### Problem requirements
Set down each entry below exactly as it stands.

### Record extracts

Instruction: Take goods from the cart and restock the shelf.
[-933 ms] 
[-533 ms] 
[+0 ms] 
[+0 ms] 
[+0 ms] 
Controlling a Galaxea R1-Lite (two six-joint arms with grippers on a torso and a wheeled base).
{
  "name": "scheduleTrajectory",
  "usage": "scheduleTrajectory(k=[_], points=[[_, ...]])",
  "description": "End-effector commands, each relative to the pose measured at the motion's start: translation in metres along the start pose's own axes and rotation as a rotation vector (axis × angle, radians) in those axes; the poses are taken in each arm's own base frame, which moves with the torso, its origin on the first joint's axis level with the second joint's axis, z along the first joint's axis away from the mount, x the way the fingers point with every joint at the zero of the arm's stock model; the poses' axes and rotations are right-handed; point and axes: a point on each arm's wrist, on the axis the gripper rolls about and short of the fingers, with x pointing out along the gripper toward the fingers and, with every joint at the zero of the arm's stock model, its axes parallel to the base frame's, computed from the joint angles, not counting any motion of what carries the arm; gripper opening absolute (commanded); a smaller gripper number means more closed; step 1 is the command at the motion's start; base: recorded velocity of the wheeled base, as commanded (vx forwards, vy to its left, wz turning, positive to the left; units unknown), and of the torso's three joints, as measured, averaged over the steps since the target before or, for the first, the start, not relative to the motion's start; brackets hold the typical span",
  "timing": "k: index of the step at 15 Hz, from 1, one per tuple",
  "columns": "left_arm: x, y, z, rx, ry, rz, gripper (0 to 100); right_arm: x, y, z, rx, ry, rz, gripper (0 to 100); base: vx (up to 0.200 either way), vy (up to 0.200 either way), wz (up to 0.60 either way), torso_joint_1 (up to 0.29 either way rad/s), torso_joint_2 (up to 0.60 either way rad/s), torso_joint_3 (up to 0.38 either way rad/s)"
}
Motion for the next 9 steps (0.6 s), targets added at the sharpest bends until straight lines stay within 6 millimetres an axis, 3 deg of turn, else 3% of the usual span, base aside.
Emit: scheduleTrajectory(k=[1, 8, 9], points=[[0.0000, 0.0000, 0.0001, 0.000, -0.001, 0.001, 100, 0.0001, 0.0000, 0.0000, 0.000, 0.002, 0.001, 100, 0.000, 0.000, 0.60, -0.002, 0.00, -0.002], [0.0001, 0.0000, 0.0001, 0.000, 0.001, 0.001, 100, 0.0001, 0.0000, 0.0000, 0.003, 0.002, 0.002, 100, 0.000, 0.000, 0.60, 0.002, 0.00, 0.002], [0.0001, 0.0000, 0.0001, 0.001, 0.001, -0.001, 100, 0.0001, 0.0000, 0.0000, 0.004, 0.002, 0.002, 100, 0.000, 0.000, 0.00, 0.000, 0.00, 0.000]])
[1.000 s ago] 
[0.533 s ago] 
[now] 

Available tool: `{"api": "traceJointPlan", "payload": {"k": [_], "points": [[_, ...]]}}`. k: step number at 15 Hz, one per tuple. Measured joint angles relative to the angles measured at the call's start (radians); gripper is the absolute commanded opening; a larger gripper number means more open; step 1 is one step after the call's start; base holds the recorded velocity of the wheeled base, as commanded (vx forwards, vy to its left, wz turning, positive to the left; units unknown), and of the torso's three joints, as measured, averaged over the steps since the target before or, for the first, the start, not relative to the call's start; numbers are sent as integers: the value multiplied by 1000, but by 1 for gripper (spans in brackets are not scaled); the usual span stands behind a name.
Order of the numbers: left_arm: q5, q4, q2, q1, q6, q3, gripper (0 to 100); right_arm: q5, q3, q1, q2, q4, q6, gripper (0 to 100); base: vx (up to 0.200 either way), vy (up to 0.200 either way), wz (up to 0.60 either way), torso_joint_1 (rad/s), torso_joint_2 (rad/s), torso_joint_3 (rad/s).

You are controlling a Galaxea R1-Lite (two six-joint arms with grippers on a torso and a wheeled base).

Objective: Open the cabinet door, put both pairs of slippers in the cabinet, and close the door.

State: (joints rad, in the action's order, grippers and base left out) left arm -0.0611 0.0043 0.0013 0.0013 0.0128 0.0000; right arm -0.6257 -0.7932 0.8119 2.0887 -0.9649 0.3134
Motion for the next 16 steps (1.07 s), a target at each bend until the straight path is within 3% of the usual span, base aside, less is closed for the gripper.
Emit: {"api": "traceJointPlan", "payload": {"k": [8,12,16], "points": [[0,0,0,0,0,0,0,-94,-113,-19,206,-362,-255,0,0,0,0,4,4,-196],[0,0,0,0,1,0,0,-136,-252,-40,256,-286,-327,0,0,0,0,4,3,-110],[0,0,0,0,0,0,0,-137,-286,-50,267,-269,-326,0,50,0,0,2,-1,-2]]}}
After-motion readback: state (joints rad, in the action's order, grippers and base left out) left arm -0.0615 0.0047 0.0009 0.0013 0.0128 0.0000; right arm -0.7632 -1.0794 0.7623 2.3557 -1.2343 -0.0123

### Problem solution
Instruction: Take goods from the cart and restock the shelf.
[-933 ms] 
[-533 ms] 
[+0 ms] 
[+0 ms] 
[+0 ms] 
Controlling a Galaxea R1-Lite (two six-joint arms with grippers on a torso and a wheeled base).
{
  "name": "scheduleTrajectory",
  "usage": "scheduleTrajectory(k=[_], points=[[_, ...]])",
  "description": "End-effector commands, each relative to the pose measured at the motion's start: translation in metres along the start pose's own axes and rotation as a rotation vector (axis × angle, radians) in those axes; the poses are taken in each arm's own base frame, which moves with the torso, its origin on the first joint's axis level with the second joint's axis, z along the first joint's axis away from the mount, x the way the fingers point with every joint at the zero of the arm's stock model; the poses' axes and rotations are right-handed; point and axes: a point on each arm's wrist, on the axis the gripper rolls about and short of the fingers, with x pointing out along the gripper toward the fingers and, with every joint at the zero of the arm's stock model, its axes parallel to the base frame's, computed from the joint angles, not counting any motion of what carries the arm; gripper opening absolute (commanded); a smaller gripper number means more closed; step 1 is the command at the motion's start; base: recorded velocity of the wheeled base, as commanded (vx forwards, vy to its left, wz turning, positive to the left; units unknown), and of the torso's three joints, as measured, averaged over the steps since the target before or, for the first, the start, not relative to the motion's start; brackets hold the typical span",
  "timing": "k: index of the step at 15 Hz, from 1, one per tuple",
  "columns": "left_arm: x, y, z, rx, ry, rz, gripper (0 to 100); right_arm: x, y, z, rx, ry, rz, gripper (0 to 100); base: vx (up to 0.200 either way), vy (up to 0.200 either way), wz (up to 0.60 either way), torso_joint_1 (up to 0.29 either way rad/s), torso_joint_2 (up to 0.60 either way rad/s), torso_joint_3 (up to 0.38 either way rad/s)"
}
Motion for the next 9 steps (0.6 s), targets added at the sharpest bends until straight lines stay within 6 millimetres an axis, 3 deg of turn, else 3% of the usual span, base aside.
Emit: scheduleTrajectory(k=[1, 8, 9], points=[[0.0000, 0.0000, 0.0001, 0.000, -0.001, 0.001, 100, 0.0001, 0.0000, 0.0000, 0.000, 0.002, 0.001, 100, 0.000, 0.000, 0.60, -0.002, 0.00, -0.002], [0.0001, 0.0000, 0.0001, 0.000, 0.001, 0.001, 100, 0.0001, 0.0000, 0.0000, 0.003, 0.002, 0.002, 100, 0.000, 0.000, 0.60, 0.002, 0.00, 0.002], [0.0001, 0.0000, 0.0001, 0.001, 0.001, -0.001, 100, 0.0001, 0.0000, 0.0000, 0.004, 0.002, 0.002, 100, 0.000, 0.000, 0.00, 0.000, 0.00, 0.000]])
[1.000 s ago] 
[0.533 s ago] 
[now] 

Available tool: `{"api": "traceJointPlan", "payload": {"k": [_], "points": [[_, ...]]}}`. k: step number at 15 Hz, one per tuple. Measured joint angles relative to the angles measured at the call's start (radians); gripper is the absolute commanded opening; a larger gripper number means more open; step 1 is one step after the call's start; base holds the recorded velocity of the wheeled base, as commanded (vx forwards, vy to its left, wz turning, positive to the left; units unknown), and of the torso's three joints, as measured, averaged over the steps since the target before or, for the first, the start, not relative to the call's start; numbers are sent as integers: the value multiplied by 1000, but by 1 for gripper (spans in brackets are not scaled); the usual span stands behind a name.
Order of the numbers: left_arm: q5, q4, q2, q1, q6, q3, gripper (0 to 100); right_arm: q5, q3, q1, q2, q4, q6, gripper (0 to 100); base: vx (up to 0.200 either way), vy (up to 0.200 either way), wz (up to 0.60 either way), torso_joint_1 (rad/s), torso_joint_2 (rad/s), torso_joint_3 (rad/s).

You are controlling a Galaxea R1-Lite (two six-joint arms with grippers on a torso and a wheeled base).

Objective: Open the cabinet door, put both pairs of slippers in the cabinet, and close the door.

State: (joints rad, in the action's order, grippers and base left out) left arm -0.0611 0.0043 0.0013 0.0013 0.0128 0.0000; right arm -0.6257 -0.7932 0.8119 2.0887 -0.9649 0.3134
Motion for the next 16 steps (1.07 s), a target at each bend until the straight path is within 3% of the usual span, base aside, less is closed for the gripper.
Emit: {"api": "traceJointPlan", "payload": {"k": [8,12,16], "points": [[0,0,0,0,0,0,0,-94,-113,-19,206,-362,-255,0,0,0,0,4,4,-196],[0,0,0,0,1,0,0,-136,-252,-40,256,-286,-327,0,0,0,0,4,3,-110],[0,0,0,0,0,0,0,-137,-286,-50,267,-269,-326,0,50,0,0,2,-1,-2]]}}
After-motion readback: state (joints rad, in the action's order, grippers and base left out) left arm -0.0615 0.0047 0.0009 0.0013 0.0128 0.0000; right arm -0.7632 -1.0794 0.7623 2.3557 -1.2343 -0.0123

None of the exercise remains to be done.